**About this task**.
Filter out every line below that lacks "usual", and copy the rest.

"""

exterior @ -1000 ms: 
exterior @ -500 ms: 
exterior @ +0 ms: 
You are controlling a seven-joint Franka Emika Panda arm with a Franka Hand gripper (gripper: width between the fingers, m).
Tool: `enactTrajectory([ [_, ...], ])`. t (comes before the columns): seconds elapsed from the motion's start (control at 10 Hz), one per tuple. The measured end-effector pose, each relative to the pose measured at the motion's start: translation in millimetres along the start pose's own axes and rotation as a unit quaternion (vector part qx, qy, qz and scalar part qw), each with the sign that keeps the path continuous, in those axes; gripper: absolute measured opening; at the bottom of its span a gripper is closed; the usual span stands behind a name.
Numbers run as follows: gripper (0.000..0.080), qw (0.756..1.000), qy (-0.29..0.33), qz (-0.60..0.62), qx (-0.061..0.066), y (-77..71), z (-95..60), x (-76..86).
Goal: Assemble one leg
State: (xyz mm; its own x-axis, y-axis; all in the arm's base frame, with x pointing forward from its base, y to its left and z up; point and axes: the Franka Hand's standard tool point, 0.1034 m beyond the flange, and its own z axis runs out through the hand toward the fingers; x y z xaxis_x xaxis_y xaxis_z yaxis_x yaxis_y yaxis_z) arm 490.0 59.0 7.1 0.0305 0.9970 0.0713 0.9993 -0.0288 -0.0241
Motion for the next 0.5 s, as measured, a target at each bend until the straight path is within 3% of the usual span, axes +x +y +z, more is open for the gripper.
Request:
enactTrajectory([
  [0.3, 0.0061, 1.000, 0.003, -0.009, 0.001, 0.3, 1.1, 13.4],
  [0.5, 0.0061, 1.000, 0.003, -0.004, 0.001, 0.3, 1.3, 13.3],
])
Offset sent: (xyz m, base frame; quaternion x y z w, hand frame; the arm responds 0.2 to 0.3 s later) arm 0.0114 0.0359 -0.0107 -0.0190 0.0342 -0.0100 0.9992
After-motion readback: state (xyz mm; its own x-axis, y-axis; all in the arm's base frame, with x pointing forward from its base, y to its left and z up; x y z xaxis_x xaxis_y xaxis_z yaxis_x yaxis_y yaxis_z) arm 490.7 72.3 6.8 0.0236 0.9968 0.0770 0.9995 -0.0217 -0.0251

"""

**Result of the task**.
Tool: `enactTrajectory([ [_, ...], ])`. t (comes before the columns): seconds elapsed from the motion's start (control at 10 Hz), one per tuple. The measured end-effector pose, each relative to the pose measured at the motion's start: translation in millimetres along the start pose's own axes and rotation as a unit quaternion (vector part qx, qy, qz and scalar part qw), each with the sign that keeps the path continuous, in those axes; gripper: absolute measured opening; at the bottom of its span a gripper is closed; the usual span stands behind a name.
Motion for the next 0.5 s, as measured, a target at each bend until the straight path is within 3% of the usual span, axes +x +y +z, more is open for the gripper.

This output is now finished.